By ANUSHA SHRIVASTAVA
The commercial-paper market, where companies go for short-term funding, broke down Thursday as credit fears paralyzed investors.
These investors include money-market funds, which face redemptions from customers concerned that their money is no longer safe.
"We are not functioning in the short-term credit market," said Howard Simons, a strategist with Bianco Research in Chicago. "We have issuers who can't issue and buyers who won't buy. How can this market function?"
Earlier this week, troubles at American International Group Inc. caused many investors to concentrate their buying in extremely short-term paper that carried a one-day maturity. By Thursday, however, even that buying dried up.
There is a "buyers' strike," one trader at a primary dealer said. "There is a snowballing effect when people get nervous and want to get their money out of money-market funds," he said, noting that these funds then can no longer invest in the commercial-paper market.
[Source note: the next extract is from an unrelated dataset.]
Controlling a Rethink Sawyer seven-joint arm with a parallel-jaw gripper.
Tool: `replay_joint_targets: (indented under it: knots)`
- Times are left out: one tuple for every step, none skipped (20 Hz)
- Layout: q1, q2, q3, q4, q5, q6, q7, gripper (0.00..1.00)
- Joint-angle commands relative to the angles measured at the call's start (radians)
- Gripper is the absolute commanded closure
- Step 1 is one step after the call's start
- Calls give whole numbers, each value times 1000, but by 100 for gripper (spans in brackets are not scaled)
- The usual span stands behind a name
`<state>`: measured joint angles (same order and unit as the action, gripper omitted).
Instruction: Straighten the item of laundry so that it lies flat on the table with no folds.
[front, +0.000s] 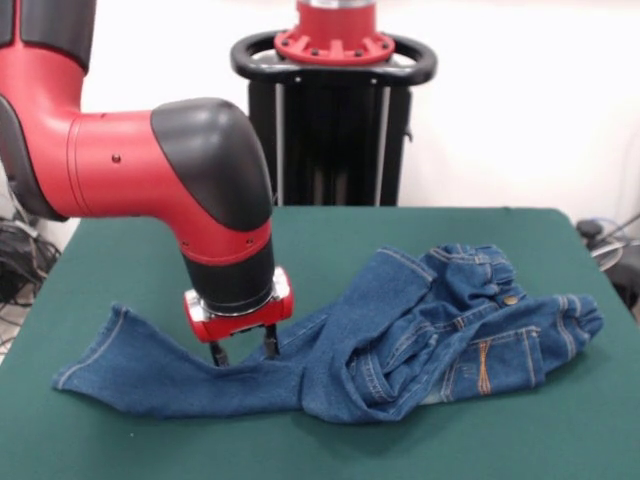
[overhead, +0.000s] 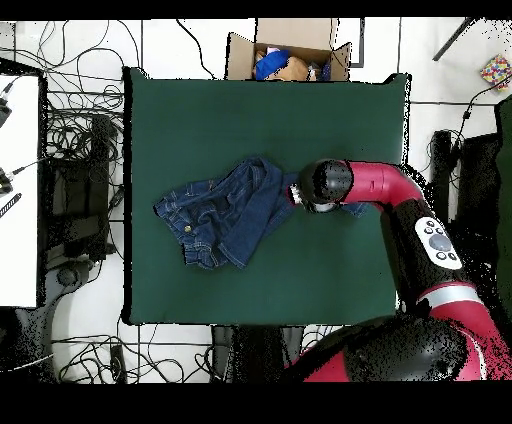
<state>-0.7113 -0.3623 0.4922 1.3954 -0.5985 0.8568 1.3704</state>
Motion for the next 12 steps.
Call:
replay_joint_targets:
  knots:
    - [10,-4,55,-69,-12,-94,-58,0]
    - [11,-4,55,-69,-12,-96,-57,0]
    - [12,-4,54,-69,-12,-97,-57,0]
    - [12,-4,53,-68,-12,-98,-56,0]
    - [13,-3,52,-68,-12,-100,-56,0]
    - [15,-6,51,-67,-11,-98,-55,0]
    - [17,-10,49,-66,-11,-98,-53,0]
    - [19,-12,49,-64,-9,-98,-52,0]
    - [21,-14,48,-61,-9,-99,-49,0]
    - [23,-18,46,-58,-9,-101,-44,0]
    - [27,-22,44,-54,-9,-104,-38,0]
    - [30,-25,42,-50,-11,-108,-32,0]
Tuesday's announcement that the Reserve Primary Fund "broke the buck" -- its net asset value fell below $1 -- sent a shudder through the money-market community. Thursday, Putnam Funds said it has closed its institutional Putnam Prime Money Market Fund following a surge of redemption requests.
"With money-market funds having redemption issues and big dealers disappearing, this market cannot work," Mr. Simons said, adding that some of the big dealers on Wall Street, such as Lehman Brothers Holdings Inc., are gone, too.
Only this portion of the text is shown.